**ACTION ITEM**
In the copy, include every entry exactly but none of the images.

● ● ● ● ● ● ●

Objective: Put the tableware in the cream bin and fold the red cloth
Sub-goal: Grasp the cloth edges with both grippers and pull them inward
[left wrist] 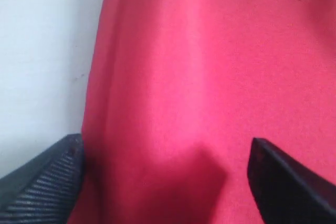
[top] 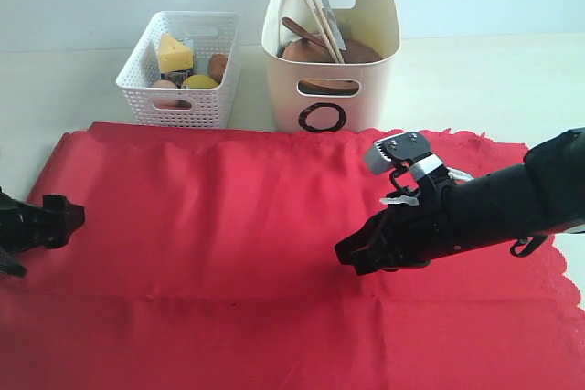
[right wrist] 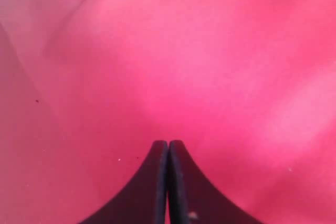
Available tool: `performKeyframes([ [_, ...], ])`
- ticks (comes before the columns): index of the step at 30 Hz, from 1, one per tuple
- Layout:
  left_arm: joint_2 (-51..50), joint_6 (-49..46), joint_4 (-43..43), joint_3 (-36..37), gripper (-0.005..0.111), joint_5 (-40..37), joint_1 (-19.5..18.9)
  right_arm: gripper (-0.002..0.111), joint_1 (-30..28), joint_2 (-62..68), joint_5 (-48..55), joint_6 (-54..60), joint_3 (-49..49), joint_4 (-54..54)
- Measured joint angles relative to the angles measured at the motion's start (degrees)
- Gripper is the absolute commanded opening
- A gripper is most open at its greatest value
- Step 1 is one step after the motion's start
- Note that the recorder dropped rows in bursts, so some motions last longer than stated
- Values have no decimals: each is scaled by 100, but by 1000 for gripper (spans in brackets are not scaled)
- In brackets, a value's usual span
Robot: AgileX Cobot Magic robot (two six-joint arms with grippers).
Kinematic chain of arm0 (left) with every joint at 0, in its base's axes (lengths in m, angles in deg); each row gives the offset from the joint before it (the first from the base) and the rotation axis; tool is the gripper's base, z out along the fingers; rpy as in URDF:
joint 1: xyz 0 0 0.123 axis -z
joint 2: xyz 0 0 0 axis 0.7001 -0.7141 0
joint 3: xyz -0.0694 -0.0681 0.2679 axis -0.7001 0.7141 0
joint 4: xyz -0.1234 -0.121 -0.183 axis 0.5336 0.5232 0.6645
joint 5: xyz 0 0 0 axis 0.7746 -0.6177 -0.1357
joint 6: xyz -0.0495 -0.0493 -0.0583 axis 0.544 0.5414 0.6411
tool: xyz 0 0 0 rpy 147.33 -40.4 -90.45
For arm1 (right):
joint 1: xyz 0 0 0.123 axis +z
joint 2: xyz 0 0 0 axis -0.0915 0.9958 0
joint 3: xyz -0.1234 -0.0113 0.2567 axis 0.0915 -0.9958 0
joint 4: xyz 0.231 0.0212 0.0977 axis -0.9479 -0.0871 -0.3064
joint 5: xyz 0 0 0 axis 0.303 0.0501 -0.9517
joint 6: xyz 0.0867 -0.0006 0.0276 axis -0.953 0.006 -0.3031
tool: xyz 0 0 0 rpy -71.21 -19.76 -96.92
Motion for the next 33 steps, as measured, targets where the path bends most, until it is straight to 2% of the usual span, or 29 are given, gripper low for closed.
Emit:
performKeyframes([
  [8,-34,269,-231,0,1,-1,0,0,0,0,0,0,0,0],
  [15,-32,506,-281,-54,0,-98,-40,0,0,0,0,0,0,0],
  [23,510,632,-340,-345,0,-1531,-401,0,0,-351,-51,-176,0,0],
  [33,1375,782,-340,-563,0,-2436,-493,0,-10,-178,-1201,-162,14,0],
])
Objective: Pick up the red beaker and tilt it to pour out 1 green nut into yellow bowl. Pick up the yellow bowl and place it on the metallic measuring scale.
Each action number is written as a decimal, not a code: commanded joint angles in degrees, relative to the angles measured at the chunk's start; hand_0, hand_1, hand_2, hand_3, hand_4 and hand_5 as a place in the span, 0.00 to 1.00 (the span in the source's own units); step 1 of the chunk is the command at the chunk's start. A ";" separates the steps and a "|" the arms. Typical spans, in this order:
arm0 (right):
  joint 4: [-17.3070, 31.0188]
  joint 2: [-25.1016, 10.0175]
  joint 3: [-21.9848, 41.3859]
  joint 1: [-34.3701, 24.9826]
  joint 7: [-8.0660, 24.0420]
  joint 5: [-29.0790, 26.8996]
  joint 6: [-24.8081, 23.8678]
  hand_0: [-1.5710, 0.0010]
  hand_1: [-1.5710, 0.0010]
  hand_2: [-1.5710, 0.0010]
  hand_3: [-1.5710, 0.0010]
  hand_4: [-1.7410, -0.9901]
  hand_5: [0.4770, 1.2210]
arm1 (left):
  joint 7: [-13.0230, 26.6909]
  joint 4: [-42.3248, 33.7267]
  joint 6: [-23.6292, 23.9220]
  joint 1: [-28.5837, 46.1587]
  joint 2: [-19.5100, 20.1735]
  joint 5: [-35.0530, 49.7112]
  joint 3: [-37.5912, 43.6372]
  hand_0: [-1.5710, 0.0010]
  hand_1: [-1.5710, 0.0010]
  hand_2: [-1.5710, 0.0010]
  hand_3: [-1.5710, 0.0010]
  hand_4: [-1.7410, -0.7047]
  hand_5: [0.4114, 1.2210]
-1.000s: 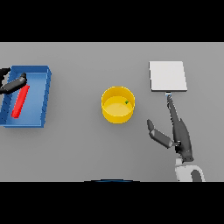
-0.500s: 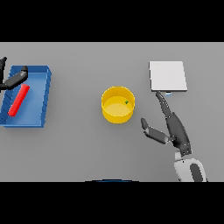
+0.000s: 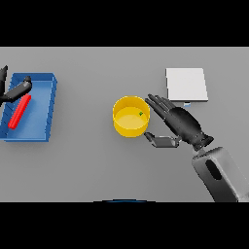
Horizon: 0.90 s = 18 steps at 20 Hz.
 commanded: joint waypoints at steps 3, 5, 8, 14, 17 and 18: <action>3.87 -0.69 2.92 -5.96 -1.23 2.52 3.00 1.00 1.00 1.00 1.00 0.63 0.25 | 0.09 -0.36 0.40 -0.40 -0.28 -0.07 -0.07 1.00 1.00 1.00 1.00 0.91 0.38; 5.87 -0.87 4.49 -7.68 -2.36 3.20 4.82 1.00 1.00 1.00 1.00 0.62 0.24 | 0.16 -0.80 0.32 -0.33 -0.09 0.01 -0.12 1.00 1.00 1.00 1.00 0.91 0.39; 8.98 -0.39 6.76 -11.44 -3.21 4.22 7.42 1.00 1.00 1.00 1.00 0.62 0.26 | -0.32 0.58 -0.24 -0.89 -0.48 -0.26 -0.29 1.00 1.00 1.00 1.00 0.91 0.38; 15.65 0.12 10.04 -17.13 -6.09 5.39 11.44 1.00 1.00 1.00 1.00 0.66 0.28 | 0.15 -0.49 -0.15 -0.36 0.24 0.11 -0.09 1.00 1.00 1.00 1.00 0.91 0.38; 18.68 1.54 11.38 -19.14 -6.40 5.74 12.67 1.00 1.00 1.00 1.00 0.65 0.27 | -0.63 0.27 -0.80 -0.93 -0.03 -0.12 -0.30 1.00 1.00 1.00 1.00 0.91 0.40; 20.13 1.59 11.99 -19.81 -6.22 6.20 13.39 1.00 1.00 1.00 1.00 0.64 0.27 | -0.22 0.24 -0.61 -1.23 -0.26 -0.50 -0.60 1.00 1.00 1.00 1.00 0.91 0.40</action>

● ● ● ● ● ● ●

**YOUR RESPONSE**
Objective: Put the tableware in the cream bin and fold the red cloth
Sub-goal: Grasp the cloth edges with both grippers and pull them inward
[left wrist] 
[top] 
[right wrist] 
Available tool: `performKeyframes([ [_, ...], ])`
- ticks (comes before the columns): index of the step at 30 Hz, from 1, one per tuple
- Layout:
  left_arm: joint_2 (-51..50), joint_6 (-49..46), joint_4 (-43..43), joint_3 (-36..37), gripper (-0.005..0.111), joint_5 (-40..37), joint_1 (-19.5..18.9)
  right_arm: gripper (-0.002..0.111), joint_1 (-30..28), joint_2 (-62..68), joint_5 (-48..55), joint_6 (-54..60), joint_3 (-49..49), joint_4 (-54..54)
- Measured joint angles relative to the angles measured at the motion's start (degrees)
- Gripper is the absolute commanded opening
- A gripper is most open at its greatest value
- Step 1 is one step after the motion's start
- Note that the recorder dropped rows in bursts, so some motions last longer than stated
- Values have no decimals: each is scaled by 100, but by 1000 for gripper (spans in brackets are not scaled)
- In brackets, a value's usual span
Robot: AgileX Cobot Magic robot (two six-joint arms with grippers).
Kinematic chain of arm0 (left) with every joint at 0, in its base's axes (lengths in m, angles in deg); each row gives the offset from the joint before it (the first from the base) and the rotation axis; tool is the gripper's base, z out along the fingers; rpy as in URDF:
joint 1: xyz 0 0 0.123 axis -z
joint 2: xyz 0 0 0 axis 0.7001 -0.7141 0
joint 3: xyz -0.0694 -0.0681 0.2679 axis -0.7001 0.7141 0
joint 4: xyz -0.1234 -0.121 -0.183 axis 0.5336 0.5232 0.6645
joint 5: xyz 0 0 0 axis 0.7746 -0.6177 -0.1357
joint 6: xyz -0.0495 -0.0493 -0.0583 axis 0.544 0.5414 0.6411
tool: xyz 0 0 0 rpy 147.33 -40.4 -90.45
For arm1 (right):
joint 1: xyz 0 0 0.123 axis +z
joint 2: xyz 0 0 0 axis -0.0915 0.9958 0
joint 3: xyz -0.1234 -0.0113 0.2567 axis 0.0915 -0.9958 0
joint 4: xyz 0.231 0.0212 0.0977 axis -0.9479 -0.0871 -0.3064
joint 5: xyz 0 0 0 axis 0.303 0.0501 -0.9517
joint 6: xyz 0.0867 -0.0006 0.0276 axis -0.953 0.006 -0.3031
tool: xyz 0 0 0 rpy -71.21 -19.76 -96.92
Motion for the next 33 steps, as measured, targets where the path bends most, until it is straight to 2% of the usual span, or 29 are given, gripper low for closed.
Emit:
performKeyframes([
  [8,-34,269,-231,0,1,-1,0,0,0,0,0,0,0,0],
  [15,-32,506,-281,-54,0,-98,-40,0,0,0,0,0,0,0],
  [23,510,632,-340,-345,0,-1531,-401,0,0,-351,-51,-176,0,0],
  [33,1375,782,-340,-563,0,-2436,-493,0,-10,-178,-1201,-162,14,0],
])
Objective: Pick up the red beaker and tilt it to pour out 1 green nut into yellow bowl. Pick up the yellow bowl and place it on the metallic measuring scale.
Each action number is written as a decimal, not a code: commanded joint angles in degrees, relative to the angles measured at the chunk's start; hand_0, hand_1, hand_2, hand_3, hand_4 and hand_5 as a place in the span, 0.00 to 1.00 (the span in the source's own units); step 1 of the chunk is the command at the chunk's start. A ";" separates the steps and a "|" the arms. Typical spans, in this order:
arm0 (right):
  joint 4: [-17.3070, 31.0188]
  joint 2: [-25.1016, 10.0175]
  joint 3: [-21.9848, 41.3859]
  joint 1: [-34.3701, 24.9826]
  joint 7: [-8.0660, 24.0420]
  joint 5: [-29.0790, 26.8996]
  joint 6: [-24.8081, 23.8678]
  hand_0: [-1.5710, 0.0010]
  hand_1: [-1.5710, 0.0010]
  hand_2: [-1.5710, 0.0010]
  hand_3: [-1.5710, 0.0010]
  hand_4: [-1.7410, -0.9901]
  hand_5: [0.4770, 1.2210]
arm1 (left):
  joint 7: [-13.0230, 26.6909]
  joint 4: [-42.3248, 33.7267]
  joint 6: [-23.6292, 23.9220]
  joint 1: [-28.5837, 46.1587]
  joint 2: [-19.5100, 20.1735]
  joint 5: [-35.0530, 49.7112]
  joint 3: [-37.5912, 43.6372]
  hand_0: [-1.5710, 0.0010]
  hand_1: [-1.5710, 0.0010]
  hand_2: [-1.5710, 0.0010]
  hand_3: [-1.5710, 0.0010]
  hand_4: [-1.7410, -0.7047]
  hand_5: [0.4114, 1.2210]
-1.000s: 
-0.500s: 
+0.000s: 
Horizon: 0.90 s = 18 steps at 20 Hz.
 commanded: joint waypoints at steps 3, 5, 8, 14, 17 and 18: <action>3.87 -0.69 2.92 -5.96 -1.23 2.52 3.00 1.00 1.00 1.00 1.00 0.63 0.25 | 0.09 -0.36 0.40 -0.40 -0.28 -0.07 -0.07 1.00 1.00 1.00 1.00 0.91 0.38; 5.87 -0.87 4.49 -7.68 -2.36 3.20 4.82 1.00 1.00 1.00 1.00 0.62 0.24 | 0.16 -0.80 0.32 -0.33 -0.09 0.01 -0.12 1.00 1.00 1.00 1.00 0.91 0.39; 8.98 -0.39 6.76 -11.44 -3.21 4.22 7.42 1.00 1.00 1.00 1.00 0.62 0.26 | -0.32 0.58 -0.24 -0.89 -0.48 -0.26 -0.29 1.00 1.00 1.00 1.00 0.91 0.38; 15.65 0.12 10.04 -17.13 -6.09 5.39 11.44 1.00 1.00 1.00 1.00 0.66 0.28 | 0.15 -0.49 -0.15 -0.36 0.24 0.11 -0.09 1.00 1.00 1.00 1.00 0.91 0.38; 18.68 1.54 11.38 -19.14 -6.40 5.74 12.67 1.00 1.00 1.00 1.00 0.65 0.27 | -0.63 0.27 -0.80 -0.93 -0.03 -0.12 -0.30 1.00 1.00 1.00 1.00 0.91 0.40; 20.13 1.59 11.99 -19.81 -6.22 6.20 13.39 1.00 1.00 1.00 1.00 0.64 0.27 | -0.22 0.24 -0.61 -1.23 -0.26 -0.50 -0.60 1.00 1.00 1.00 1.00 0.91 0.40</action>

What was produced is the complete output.